WORK REQUEST:
Please reproduce the data below exactly, from the first line through the line containing "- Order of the", and leave every later line out.

Data entries
-------------------------

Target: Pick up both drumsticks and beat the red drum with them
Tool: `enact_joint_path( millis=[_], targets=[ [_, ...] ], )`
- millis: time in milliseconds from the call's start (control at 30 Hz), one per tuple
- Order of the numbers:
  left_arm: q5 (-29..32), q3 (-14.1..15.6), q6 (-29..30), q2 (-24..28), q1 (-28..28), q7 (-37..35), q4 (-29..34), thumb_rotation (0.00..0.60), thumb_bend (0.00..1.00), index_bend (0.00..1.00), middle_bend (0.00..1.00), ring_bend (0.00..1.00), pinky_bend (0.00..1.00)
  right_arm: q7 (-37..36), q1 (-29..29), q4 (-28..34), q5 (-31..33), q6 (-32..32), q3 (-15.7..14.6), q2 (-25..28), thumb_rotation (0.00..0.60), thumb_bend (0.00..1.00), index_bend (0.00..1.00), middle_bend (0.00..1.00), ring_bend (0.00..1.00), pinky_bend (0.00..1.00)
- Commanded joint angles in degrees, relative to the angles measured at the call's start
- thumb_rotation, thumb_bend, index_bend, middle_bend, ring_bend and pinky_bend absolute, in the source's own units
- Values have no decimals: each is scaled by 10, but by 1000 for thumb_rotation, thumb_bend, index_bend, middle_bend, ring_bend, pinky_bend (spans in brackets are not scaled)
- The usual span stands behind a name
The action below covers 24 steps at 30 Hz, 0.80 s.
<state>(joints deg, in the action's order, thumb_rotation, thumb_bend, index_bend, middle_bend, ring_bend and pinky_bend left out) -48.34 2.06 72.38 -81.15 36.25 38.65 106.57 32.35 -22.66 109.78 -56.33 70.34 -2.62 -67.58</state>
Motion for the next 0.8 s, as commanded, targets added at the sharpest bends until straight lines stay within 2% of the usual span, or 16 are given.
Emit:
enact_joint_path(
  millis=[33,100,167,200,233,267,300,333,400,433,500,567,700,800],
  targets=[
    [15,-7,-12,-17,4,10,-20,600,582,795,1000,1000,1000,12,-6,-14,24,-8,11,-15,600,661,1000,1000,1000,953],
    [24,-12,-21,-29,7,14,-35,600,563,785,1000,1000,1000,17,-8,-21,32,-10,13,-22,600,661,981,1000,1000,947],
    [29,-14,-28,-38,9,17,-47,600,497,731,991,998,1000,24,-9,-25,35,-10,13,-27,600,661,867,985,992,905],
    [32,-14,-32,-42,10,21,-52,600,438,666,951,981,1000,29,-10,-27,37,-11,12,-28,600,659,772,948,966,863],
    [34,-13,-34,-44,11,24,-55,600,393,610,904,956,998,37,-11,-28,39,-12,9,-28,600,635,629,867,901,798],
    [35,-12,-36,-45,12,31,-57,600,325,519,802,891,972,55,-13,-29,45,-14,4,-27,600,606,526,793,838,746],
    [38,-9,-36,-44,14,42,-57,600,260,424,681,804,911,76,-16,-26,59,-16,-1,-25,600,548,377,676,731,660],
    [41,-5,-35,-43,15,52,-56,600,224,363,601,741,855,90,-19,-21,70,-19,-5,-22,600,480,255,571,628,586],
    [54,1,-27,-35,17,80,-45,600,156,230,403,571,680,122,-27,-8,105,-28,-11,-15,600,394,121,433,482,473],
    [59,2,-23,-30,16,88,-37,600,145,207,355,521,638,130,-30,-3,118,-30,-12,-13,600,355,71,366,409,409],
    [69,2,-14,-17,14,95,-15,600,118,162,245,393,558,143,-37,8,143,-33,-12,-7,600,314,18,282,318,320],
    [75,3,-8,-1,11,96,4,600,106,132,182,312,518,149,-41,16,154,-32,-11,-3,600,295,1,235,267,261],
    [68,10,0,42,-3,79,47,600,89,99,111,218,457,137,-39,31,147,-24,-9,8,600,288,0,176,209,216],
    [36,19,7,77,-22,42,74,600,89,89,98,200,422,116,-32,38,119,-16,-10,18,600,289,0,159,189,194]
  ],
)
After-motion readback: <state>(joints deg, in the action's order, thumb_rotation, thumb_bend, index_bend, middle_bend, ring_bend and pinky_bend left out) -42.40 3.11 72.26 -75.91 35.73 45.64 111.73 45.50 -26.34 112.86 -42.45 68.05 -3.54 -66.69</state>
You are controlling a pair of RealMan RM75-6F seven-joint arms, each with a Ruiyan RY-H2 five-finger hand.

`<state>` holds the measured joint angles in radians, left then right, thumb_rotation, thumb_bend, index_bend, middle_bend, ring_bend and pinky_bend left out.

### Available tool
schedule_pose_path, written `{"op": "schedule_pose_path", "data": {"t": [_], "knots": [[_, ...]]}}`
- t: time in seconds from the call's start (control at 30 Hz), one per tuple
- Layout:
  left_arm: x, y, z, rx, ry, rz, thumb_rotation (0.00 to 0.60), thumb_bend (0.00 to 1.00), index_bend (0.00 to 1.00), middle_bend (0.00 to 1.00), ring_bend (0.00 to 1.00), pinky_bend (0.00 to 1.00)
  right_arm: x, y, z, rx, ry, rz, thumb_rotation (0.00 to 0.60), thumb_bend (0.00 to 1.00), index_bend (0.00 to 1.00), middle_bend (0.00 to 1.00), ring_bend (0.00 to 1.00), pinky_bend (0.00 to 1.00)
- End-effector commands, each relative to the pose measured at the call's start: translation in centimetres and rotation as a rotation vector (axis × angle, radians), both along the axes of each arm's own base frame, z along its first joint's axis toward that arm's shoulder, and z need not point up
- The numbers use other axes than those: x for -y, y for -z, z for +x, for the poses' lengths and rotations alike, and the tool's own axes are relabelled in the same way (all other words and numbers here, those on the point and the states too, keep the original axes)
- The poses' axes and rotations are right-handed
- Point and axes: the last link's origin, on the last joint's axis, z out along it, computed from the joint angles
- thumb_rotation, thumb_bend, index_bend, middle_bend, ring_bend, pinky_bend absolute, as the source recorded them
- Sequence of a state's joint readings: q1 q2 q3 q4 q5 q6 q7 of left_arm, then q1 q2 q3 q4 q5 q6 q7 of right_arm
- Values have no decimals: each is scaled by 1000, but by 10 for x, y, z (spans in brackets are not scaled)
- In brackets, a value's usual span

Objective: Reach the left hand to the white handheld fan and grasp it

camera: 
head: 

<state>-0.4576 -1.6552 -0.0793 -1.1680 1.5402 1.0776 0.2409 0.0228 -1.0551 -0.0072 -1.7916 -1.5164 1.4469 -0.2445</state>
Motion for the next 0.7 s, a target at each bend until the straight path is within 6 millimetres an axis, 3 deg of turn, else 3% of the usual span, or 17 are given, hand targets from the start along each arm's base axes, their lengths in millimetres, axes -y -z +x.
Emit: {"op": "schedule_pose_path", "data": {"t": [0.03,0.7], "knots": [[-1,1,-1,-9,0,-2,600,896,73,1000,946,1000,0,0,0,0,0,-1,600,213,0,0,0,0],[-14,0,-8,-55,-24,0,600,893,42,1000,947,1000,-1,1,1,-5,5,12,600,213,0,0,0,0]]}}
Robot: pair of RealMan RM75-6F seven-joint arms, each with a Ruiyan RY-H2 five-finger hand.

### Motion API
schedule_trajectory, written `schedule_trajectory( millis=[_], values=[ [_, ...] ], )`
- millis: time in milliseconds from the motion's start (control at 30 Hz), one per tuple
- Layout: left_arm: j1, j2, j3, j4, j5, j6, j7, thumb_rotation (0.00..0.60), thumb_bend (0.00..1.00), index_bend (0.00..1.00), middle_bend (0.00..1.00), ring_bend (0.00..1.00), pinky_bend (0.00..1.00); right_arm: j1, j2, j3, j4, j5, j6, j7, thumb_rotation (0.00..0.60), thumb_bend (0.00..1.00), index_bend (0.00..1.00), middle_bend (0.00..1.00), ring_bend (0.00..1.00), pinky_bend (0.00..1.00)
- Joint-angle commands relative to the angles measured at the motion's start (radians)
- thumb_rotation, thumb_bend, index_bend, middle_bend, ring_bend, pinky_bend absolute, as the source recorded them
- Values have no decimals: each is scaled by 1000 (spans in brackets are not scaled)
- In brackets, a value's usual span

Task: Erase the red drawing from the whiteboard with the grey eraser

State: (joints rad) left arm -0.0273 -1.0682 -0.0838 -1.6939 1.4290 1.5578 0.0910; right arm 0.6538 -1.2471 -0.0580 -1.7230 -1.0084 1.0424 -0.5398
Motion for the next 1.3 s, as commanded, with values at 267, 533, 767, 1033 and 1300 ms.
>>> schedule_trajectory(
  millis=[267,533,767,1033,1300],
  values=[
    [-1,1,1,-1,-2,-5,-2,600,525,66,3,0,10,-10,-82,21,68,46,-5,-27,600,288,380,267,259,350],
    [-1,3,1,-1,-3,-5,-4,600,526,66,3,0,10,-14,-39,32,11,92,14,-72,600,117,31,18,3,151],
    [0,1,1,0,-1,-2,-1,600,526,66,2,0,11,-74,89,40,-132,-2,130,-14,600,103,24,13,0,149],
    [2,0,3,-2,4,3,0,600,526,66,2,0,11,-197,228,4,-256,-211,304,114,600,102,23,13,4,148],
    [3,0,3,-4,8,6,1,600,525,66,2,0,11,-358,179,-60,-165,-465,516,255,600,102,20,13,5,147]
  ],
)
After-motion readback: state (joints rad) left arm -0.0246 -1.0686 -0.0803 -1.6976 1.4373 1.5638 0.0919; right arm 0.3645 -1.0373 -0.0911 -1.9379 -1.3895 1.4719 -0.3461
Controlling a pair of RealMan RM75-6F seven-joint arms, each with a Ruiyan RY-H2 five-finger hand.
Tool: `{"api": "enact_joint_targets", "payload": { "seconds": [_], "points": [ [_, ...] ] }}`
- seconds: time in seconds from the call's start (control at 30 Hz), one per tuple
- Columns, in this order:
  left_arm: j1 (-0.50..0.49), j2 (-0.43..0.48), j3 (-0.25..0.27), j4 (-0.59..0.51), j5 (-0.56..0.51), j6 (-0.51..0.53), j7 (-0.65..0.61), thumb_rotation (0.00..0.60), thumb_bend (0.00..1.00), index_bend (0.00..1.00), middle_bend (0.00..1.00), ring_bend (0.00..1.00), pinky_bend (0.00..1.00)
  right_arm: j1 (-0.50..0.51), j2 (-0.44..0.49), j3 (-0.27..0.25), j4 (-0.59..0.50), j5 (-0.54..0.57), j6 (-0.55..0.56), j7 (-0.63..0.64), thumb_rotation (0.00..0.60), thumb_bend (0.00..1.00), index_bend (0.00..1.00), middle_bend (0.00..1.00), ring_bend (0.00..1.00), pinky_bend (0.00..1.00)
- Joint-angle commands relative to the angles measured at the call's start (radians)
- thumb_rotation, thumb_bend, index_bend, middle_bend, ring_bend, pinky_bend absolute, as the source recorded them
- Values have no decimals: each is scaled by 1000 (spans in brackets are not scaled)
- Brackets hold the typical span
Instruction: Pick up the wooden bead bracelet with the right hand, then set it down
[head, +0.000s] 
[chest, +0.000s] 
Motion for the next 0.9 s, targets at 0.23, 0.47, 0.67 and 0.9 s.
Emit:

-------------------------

ANSWER TO THIS EXERCISE:
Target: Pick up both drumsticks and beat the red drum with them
Tool: `enact_joint_path( millis=[_], targets=[ [_, ...] ], )`
- millis: time in milliseconds from the call's start (control at 30 Hz), one per tuple
- Order of the numbers:

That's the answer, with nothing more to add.